→ What is expected
Write out the data exactly, please, and omit the pictures.

→ Material provided
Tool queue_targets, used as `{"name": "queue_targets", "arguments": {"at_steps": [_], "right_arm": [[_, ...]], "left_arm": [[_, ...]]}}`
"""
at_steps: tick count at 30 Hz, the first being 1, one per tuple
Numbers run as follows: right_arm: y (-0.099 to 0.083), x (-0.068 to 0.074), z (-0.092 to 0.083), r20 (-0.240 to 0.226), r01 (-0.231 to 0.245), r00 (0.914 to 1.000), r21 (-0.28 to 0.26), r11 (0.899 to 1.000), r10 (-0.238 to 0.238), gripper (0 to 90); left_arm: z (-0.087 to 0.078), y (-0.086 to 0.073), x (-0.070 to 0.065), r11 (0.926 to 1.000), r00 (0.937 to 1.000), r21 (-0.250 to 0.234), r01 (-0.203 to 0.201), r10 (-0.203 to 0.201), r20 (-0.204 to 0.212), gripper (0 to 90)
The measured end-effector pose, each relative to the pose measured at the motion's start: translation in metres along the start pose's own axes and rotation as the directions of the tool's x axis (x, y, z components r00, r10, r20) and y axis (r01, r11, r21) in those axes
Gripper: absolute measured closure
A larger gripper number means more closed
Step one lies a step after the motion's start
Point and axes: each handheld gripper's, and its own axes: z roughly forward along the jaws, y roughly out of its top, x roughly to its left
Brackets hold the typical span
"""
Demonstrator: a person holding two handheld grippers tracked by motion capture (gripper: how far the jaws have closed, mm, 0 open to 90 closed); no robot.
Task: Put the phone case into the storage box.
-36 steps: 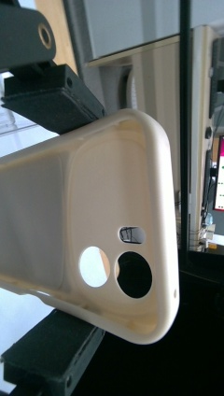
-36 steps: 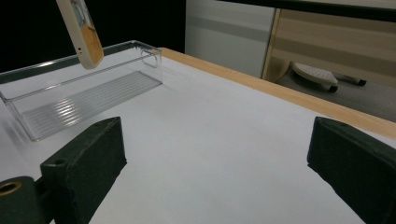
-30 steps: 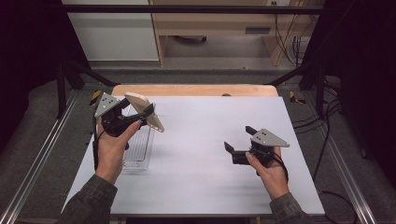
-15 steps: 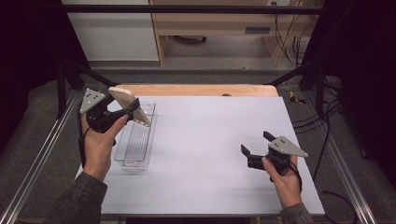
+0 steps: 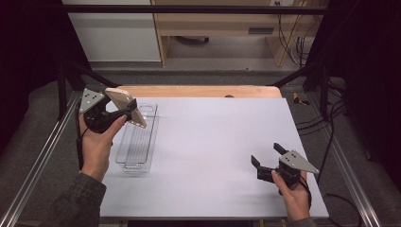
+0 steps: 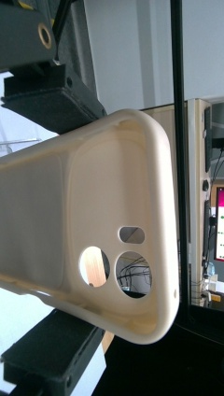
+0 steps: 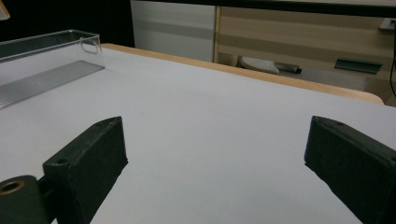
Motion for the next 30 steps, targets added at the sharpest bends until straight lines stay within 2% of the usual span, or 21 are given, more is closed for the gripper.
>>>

→ Written solution
Tool queue_targets, used as `{"name": "queue_targets", "arguments": {"at_steps": [_], "right_arm": [[_, ...]], "left_arm": [[_, ...]]}}`
"""
at_steps: tick count at 30 Hz, the first being 1, one per tuple
Numbers run as follows: right_arm: y (-0.099 to 0.083), x (-0.068 to 0.074), z (-0.092 to 0.083), r20 (-0.240 to 0.226), r01 (-0.231 to 0.245), r00 (0.914 to 1.000), r21 (-0.28 to 0.26), r11 (0.899 to 1.000), r10 (-0.238 to 0.238), gripper (0 to 90); left_arm: z (-0.087 to 0.078), y (-0.086 to 0.073), x (-0.070 to 0.065), r11 (0.926 to 1.000), r00 (0.937 to 1.000), r21 (-0.250 to 0.234), r01 (-0.203 to 0.201), r10 (-0.203 to 0.201), r20 (-0.204 to 0.212), gripper (0 to 90)
The measured end-effector pose, each relative to the pose measured at the motion's start: translation in metres along the start pose's own axes and rotation as the directions of the tool's x axis (x, y, z components r00, r10, r20) and y axis (r01, r11, r21) in those axes
Gripper: absolute measured closure
A larger gripper number means more closed
Step one lies a step after the motion's start
Point and axes: each handheld gripper's, and its own axes: z roughly forward along the jaws, y roughly out of its top, x roughly to its left
Brackets hold the typical span
"""
Demonstrator: a person holding two handheld grippers tracked by motion capture (gripper: how far the jaws have closed, mm, 0 open to 90 closed); no robot.
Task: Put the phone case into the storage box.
-36 steps: 
-36 steps: 
-30 steps: 
-15 steps: 
+0 steps: 
+0 steps: 
+0 steps: 
Motion for the next 30 steps, targets added at the sharpest bends until straight lines stay within 2% of the usual span, or 21 are given, more is closed for the gripper.
>>>

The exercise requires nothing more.